When examining age differences, there was a notable decline in scores on social support and peers across all age groups over time, although only some were statistically significant. Students in Group 1 reported significantly higher scores than students in Group 2 across the three time periods on the physical and psychological well-being, social support and peers, and school environment dimensions. As other declines were not statistically significant, these findings are consistent with previous research reporting that HRQoL remains relatively stable in older adolescents [23].

Some of the findings in this study however confirm those of studies that have reported HRQoL to decline over time and for this pattern to be more evident for females than males [2426]. In this study, for females the decline was significant across two of five dimensions from Time 2 to Time 3, while remaining relatively stable, if albeit significantly lower than males’, for physical and psychological well-being, and autonomy and parent relations. Although those findings are statistically significant, the effect sizes were predominantly small, which suggests that the differences would not be readily noticeable nor would be clinically meaningful. It is possible that the conceptualisation of some domains may change over time with a shift in the internal standards used to self-evaluate quality of life, which may explain some of the age differences [29]. This shift was also reported in a study that examined parent-child corroboration of quality of life and found that a gap in perceptions widens with adolescents’ age [32]. The pattern of gender differences (i.e. quality of life being lower for females and declining over time), may be highlighting a gender-specific vulnerability during adolescence. Given that those changes are not readily identifiable, fostering awareness and preventative measures may protect from further loss of HRQoL.

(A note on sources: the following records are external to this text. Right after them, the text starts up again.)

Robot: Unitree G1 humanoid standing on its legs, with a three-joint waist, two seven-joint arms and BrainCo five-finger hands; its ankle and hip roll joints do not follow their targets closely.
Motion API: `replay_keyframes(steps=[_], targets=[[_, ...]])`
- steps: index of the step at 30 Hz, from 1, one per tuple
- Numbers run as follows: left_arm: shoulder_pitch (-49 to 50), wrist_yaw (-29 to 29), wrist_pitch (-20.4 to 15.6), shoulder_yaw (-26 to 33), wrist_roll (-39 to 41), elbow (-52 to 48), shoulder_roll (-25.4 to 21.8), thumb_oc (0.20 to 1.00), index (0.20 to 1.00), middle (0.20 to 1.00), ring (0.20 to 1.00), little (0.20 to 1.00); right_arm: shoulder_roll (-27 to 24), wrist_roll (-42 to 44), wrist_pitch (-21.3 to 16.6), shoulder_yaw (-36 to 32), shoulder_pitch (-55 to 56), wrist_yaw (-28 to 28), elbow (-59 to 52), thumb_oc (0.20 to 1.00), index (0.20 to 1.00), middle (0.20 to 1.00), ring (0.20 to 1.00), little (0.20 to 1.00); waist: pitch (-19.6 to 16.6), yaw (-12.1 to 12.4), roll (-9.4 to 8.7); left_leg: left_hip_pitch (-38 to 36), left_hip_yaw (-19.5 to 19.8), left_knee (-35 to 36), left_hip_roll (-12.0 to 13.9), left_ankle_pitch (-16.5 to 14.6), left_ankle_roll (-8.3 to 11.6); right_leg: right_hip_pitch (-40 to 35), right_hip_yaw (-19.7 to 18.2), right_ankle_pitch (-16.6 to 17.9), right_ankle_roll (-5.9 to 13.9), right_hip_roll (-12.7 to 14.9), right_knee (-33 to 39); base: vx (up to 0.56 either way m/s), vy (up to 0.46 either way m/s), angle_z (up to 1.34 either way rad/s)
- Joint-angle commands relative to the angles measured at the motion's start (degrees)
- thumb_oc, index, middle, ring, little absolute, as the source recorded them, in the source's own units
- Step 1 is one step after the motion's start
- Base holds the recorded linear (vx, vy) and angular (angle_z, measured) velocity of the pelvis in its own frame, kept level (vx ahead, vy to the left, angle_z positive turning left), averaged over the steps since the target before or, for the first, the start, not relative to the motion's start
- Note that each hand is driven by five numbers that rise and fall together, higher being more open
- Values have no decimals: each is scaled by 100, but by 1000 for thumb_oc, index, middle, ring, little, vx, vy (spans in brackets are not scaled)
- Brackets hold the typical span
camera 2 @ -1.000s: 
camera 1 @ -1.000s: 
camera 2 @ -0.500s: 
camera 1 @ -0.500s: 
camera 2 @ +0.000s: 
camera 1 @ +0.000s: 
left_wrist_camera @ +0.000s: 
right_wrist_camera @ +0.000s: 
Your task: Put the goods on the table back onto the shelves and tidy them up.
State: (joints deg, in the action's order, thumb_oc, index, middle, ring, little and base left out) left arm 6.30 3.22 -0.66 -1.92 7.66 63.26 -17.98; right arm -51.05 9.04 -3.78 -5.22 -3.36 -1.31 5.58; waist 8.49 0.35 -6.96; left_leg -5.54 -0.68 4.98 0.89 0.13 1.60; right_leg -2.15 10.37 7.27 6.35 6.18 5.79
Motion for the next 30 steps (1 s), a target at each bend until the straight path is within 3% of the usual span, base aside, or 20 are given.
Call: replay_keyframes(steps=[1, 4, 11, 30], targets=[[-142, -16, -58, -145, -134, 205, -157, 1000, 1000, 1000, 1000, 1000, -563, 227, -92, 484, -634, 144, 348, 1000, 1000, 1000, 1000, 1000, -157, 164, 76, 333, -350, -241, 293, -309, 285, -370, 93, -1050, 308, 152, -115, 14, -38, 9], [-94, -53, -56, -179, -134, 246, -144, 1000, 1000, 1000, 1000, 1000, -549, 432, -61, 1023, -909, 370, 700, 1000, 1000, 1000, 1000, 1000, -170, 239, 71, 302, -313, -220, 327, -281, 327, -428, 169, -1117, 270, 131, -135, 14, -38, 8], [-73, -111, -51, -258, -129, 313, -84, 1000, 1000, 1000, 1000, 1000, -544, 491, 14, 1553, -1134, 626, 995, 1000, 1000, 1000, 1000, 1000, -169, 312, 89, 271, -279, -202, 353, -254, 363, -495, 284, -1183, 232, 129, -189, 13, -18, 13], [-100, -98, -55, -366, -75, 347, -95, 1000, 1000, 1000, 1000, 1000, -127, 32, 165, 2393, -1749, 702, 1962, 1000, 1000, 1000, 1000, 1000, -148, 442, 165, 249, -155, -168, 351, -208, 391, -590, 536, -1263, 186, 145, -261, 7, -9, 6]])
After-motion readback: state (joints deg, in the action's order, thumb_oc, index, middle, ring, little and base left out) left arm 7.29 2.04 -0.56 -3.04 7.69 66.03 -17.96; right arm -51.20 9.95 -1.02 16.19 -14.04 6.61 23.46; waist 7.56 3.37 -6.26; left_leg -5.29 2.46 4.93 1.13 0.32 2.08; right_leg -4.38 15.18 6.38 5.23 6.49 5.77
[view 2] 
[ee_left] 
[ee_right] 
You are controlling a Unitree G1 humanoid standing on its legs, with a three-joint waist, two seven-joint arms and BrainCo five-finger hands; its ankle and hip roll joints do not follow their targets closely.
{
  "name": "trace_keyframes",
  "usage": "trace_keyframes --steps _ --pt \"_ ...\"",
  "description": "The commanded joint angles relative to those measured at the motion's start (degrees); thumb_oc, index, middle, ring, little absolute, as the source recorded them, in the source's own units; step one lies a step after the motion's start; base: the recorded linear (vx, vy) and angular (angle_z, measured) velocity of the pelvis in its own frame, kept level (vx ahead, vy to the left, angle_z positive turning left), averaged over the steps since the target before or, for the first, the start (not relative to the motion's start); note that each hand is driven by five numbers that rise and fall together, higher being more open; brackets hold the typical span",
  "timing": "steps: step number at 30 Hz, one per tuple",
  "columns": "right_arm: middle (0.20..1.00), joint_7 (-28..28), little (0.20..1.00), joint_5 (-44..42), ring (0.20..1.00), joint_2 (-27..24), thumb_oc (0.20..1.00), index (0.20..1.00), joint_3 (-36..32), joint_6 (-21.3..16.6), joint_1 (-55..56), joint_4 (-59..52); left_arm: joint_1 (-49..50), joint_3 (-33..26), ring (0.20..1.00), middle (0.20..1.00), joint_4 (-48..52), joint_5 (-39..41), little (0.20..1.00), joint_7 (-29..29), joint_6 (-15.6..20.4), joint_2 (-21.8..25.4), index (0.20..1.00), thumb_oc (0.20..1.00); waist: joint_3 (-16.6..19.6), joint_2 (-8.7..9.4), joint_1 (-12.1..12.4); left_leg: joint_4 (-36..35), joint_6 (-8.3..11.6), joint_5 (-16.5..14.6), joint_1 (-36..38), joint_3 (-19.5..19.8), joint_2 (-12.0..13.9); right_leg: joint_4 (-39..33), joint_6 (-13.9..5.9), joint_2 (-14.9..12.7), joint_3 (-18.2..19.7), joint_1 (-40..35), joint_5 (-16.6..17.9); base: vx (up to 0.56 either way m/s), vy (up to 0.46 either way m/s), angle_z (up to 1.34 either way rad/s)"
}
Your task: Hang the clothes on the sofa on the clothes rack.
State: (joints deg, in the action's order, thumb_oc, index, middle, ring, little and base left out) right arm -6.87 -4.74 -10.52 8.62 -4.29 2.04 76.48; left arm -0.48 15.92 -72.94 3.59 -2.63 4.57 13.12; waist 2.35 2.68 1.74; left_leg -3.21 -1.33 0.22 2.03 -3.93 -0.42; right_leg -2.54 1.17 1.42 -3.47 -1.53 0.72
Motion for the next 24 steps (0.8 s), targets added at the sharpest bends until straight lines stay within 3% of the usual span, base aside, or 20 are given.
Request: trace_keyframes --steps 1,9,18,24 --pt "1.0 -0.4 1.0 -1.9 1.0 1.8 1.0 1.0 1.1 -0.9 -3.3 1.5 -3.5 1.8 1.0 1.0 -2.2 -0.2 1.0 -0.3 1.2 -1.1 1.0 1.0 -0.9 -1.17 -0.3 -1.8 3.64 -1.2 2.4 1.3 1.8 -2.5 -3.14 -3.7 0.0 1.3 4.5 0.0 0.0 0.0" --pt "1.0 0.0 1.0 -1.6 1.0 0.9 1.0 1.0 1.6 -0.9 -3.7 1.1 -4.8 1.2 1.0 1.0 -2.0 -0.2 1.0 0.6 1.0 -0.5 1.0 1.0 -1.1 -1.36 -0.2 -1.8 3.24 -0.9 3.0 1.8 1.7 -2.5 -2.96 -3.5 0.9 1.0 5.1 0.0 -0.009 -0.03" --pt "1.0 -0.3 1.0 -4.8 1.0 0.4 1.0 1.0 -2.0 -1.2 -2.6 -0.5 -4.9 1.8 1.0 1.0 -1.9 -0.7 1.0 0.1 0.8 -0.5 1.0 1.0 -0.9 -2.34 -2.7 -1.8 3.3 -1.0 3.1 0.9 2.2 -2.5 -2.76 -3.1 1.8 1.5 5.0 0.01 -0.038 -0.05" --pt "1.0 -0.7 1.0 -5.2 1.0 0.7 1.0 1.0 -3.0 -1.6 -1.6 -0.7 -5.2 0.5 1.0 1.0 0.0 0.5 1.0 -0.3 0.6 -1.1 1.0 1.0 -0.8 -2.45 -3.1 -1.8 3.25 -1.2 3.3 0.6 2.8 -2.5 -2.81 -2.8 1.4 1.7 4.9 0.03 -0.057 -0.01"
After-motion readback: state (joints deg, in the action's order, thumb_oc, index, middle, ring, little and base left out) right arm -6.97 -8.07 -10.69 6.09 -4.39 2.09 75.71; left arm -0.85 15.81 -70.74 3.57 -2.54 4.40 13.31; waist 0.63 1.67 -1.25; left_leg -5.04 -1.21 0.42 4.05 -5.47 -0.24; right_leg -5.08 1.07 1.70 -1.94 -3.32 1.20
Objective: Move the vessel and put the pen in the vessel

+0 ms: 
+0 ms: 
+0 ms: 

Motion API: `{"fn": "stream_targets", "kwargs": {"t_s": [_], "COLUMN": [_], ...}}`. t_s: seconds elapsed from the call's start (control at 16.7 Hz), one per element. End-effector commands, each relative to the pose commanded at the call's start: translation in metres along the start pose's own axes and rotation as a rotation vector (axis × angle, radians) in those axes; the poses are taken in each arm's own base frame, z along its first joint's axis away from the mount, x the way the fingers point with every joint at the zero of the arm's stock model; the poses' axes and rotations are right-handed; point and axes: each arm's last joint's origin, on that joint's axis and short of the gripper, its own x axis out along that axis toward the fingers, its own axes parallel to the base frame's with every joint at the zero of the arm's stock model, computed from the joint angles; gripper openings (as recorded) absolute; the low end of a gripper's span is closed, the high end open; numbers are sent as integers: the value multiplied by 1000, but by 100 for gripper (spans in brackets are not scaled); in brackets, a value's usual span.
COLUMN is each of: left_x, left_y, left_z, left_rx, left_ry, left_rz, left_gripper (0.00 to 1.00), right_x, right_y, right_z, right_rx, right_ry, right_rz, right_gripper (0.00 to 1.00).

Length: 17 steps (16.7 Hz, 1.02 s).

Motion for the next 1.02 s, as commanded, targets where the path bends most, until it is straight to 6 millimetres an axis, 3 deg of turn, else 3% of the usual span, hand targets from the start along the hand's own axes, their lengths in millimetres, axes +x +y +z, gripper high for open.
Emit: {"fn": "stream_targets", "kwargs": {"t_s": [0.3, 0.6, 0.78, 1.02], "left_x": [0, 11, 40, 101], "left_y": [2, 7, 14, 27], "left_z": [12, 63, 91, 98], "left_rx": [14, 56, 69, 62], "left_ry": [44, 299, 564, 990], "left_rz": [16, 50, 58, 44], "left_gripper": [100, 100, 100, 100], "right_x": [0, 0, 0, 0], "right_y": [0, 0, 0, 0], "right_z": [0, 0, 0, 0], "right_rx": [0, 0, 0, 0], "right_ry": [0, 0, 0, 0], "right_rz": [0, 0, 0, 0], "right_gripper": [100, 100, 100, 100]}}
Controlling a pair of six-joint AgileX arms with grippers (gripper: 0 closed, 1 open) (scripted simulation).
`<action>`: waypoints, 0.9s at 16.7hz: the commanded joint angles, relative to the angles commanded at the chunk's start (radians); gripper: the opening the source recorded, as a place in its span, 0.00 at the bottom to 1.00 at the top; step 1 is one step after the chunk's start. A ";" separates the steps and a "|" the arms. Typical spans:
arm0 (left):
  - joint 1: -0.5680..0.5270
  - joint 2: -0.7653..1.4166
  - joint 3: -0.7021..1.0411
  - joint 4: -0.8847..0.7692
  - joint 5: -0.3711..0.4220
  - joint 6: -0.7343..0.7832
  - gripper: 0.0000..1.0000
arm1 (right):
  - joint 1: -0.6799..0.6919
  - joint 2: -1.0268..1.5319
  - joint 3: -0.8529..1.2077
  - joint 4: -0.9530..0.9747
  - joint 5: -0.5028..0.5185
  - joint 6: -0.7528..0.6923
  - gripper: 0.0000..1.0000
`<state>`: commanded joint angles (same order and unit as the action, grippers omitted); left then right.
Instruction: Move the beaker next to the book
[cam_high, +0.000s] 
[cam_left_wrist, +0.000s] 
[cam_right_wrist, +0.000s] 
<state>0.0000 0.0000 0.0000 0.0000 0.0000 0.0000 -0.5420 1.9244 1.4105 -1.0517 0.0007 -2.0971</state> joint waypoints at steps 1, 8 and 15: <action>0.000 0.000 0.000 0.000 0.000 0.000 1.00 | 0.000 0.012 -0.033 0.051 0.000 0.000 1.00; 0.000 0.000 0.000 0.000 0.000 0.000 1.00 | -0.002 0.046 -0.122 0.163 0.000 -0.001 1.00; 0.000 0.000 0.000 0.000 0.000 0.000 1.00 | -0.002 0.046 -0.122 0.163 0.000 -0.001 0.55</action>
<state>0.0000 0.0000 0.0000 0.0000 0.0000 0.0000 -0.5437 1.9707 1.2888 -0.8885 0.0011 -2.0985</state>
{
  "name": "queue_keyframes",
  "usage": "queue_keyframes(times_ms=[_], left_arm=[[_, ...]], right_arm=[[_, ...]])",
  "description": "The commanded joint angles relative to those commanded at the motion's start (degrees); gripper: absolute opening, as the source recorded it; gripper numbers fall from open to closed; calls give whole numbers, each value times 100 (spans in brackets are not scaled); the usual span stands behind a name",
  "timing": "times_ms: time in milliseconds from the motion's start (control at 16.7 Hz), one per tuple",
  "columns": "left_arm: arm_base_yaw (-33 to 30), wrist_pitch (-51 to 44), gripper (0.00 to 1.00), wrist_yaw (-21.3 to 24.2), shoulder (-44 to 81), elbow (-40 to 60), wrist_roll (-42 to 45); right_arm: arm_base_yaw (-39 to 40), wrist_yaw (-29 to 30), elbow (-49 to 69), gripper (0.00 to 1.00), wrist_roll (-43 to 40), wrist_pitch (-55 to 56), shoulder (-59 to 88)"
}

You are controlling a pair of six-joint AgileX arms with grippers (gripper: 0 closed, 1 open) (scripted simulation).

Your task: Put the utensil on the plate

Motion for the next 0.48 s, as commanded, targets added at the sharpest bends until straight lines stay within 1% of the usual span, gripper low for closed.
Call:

This study is not without limitations. These include: (1) a narrow geographic, economic and multi-cultural focus which, while sampling school-based adolescents, may not be representative of broader adolescent population; (2) participants’ self-selection and retention over time, may also contribute to a representation bias; (3) the collection of self-report data may have had an impact on the results (see discussion below); (4) no information was gathered on potential events and stressors that may have influenced participants’ responses across HRQoL dimensions and time; (5) lastly, no clinical assessment was included to investigate if variations over time and sub-groups may be related to participants’ mental and physical health problems. The latter two points are recommended as areas of future research.

In regards to the collection of self-report data, while some research has raised concerns regarding the capacity of children and adolescents to adequately report their experience of psychological and physical health problems [37], others have shown that adolescents completing self-report measures were slightly better at predicting health outcomes than their parents [38]. Furthermore, factors such as social desirability and comparisons to others [39], as well as health concerns [40] may affect adolescents’ self-perception and their responses on the KIDSCREEN questionnaire. However, those possible limitations are common across studies and do not prevent comparisons or generalizability of findings.

Notwithstanding those limitations, this study provides an informative longitudinal snapshot of HRQoL in a school-based adolescent population and confirms gender and age differences that appear over time. Future research may build on these findings by focusing on the age points when gender differences start to emerge to better understand what may be influencing those HRQoL changes.

Conclusions

This longitudinal study found that HRQoL changes over time and seems to be predominantly gender influenced, with females reporting somewhat poorer QoL than males. Those differences may be discrete but nonetheless indicative of potential vulnerability during this stage of development. Given the risk of psychological/mental and physical health problems that emerge in adolescents potentially continuing into adulthood, identifying and addressing early signs of HRQoL decline provides an opportunity to ensure that young people have a healthier progression through adolescence.